Re: File based Incremental backup v8

From: Gabriele Bartolini <gabriele(dot)bartolini(at)2ndquadrant(dot)it>
To: Robert Haas <robertmhaas(at)gmail(dot)com>
Cc: Bruce Momjian <bruce(at)momjian(dot)us>, Fujii Masao <masao(dot)fujii(at)gmail(dot)com>, Marco Nenciarini <marco(dot)nenciarini(at)2ndquadrant(dot)it>, PostgreSQL-development <pgsql-hackers(at)postgresql(dot)org>
Subject: Re: File based Incremental backup v8
Date: 2015-03-06 14:38:56
Message-ID: CAHNtfO6urAVT22U2vaaY540Fs4RmiPnbygnLBhJ8Gk5g-u92aA@mail.gmail.com
Views: Raw Message | Whole Thread | Download mbox | Resend email
Thread:
Lists: pgsql-hackers

Hi Robert,

2015-03-06 3:10 GMT+11:00 Robert Haas <robertmhaas(at)gmail(dot)com>:

> But I agree with Fujii to the extent that I see little value in
> committing this patch in the form proposed. Being smart enough to use
> the LSN to identify changed blocks, but then sending the entirety of
> every file anyway because you don't want to go to the trouble of
> figuring out how to revise the wire protocol to identify the
> individual blocks being sent and write the tools to reconstruct a full
> backup based on that data, does not seem like enough of a win.
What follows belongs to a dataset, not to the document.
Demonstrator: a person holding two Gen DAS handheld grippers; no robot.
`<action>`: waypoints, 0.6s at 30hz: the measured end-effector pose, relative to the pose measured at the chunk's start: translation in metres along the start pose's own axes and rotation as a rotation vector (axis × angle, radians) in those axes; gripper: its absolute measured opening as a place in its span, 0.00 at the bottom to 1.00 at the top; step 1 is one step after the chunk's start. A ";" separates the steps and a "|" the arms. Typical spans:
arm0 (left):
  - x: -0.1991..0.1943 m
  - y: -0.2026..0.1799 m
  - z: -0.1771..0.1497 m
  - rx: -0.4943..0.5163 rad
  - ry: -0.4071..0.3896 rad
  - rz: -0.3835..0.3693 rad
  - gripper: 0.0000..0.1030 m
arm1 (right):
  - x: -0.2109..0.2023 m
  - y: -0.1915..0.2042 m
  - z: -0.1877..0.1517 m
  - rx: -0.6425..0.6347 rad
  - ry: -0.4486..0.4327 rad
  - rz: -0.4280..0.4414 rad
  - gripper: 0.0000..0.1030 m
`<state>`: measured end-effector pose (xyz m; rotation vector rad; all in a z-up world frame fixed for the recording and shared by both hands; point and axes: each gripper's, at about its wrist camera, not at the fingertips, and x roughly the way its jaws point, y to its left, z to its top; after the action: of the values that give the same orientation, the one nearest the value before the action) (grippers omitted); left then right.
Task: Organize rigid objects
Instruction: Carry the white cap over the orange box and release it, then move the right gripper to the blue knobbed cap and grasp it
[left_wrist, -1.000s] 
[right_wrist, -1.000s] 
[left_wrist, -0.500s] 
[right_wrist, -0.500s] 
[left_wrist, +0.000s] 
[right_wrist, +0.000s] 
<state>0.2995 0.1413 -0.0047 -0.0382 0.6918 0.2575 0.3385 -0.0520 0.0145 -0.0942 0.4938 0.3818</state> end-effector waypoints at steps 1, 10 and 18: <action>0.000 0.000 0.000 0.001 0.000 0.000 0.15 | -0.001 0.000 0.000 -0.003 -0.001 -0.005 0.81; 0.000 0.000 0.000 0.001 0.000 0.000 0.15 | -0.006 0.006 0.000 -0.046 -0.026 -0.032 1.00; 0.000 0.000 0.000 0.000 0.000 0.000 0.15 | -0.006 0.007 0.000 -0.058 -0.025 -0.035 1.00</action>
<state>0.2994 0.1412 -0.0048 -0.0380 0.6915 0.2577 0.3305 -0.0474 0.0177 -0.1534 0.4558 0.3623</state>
I believe the main point is to look at a user interface point of view.
If/When we switch to a block level incremental support, this will be
completely transparent to the end user, even if we start with a file-level
approach with LSN check.

The win is already determined by the average space/time gained by users of
VLDB with a good chunk of read-only data. Our Barman users with incremental
backup (released recently - its algorithm can be compared to the one of
file-level backup proposed by Marco) can benefit on average of a data
deduplication ratio ranging between 50 to 70% of the cluster size.

A tangible example is depicted here, with Navionics saving 8.2TB a week
thanks to this approach (and 17 hours instead of 50 for backup time):
http://blog.2ndquadrant.com/incremental-backup-barman-1-4-0/

However, even smaller databases will benefit. It is clear that very small
databases as well as frequently updated ones won't be interested in
incremental backup, but that is never been the use case for this feature.

I believe that if we still think that this approach is not worth it, we are
making a big mistake. The way I see it, this patch follows an agile
approach and it is an important step towards incremental backup on a block
basis.

> As Fujii says, if we ship this patch as written, people will just keep
> using the timestamp-based approach anyway.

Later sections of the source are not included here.